All lines with the word "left" in the material below are required.

[DATASET SECTION]

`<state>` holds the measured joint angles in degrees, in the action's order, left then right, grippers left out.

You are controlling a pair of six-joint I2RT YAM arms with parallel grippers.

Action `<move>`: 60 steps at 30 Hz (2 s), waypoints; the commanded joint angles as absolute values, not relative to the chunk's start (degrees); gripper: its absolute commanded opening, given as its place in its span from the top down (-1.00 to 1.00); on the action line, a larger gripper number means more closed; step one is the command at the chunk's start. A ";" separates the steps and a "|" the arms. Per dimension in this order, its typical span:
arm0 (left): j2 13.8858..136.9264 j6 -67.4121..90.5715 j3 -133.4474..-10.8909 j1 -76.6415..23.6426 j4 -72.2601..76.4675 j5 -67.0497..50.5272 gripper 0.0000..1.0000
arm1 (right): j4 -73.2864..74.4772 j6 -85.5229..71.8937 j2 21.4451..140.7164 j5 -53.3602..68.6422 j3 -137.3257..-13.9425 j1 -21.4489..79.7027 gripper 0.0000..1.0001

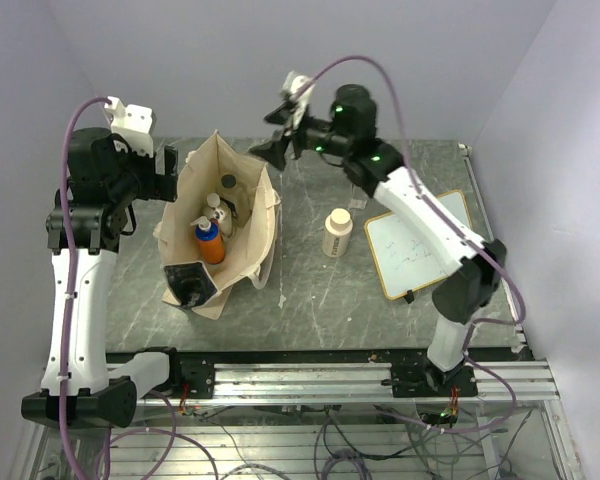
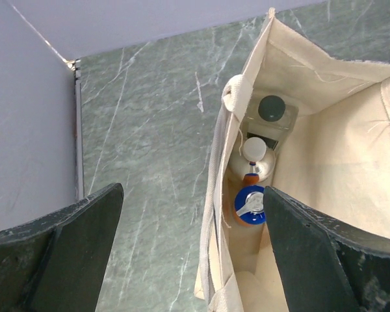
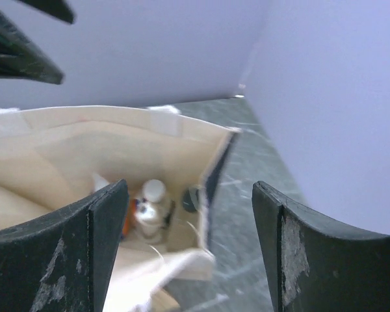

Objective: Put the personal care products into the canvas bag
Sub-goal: Pick up the care product from the center of the board.

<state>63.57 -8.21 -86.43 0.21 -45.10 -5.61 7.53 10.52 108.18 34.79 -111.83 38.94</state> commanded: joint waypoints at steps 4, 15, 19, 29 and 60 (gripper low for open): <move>65.63 -6.98 -88.42 0.73 -40.50 -9.21 -0.97 | 11.04 13.15 98.64 14.80 -102.60 29.81 -0.58; 67.42 -7.74 -88.98 0.74 -38.79 -11.35 -0.97 | 9.57 5.45 93.66 -2.32 -85.29 19.86 -0.71; 67.65 -8.22 -89.44 0.77 -39.25 -12.01 -0.98 | 11.60 3.43 97.50 -6.22 -86.19 18.41 -0.73; 68.29 -9.17 -90.15 0.71 -40.00 -11.80 -0.97 | 14.55 -0.59 106.02 -6.28 -89.76 15.71 -0.75; 76.23 -15.58 -99.56 -2.23 -39.20 -18.23 -0.97 | 13.30 7.13 106.37 9.25 -99.87 14.57 1.00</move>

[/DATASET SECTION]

SOLUTION FOR THIS PROBLEM |
`<state>` holds the measured joint angles in degrees, in the action's order, left then right, grippers left out.
arm0 (left): j2 13.8858..136.9264 j6 -67.4121..90.5715 j3 -133.4474..-10.8909 j1 -76.6415..23.6426 j4 -72.2601..76.4675 j5 -67.0497..50.5272 gripper 0.0000..1.0000

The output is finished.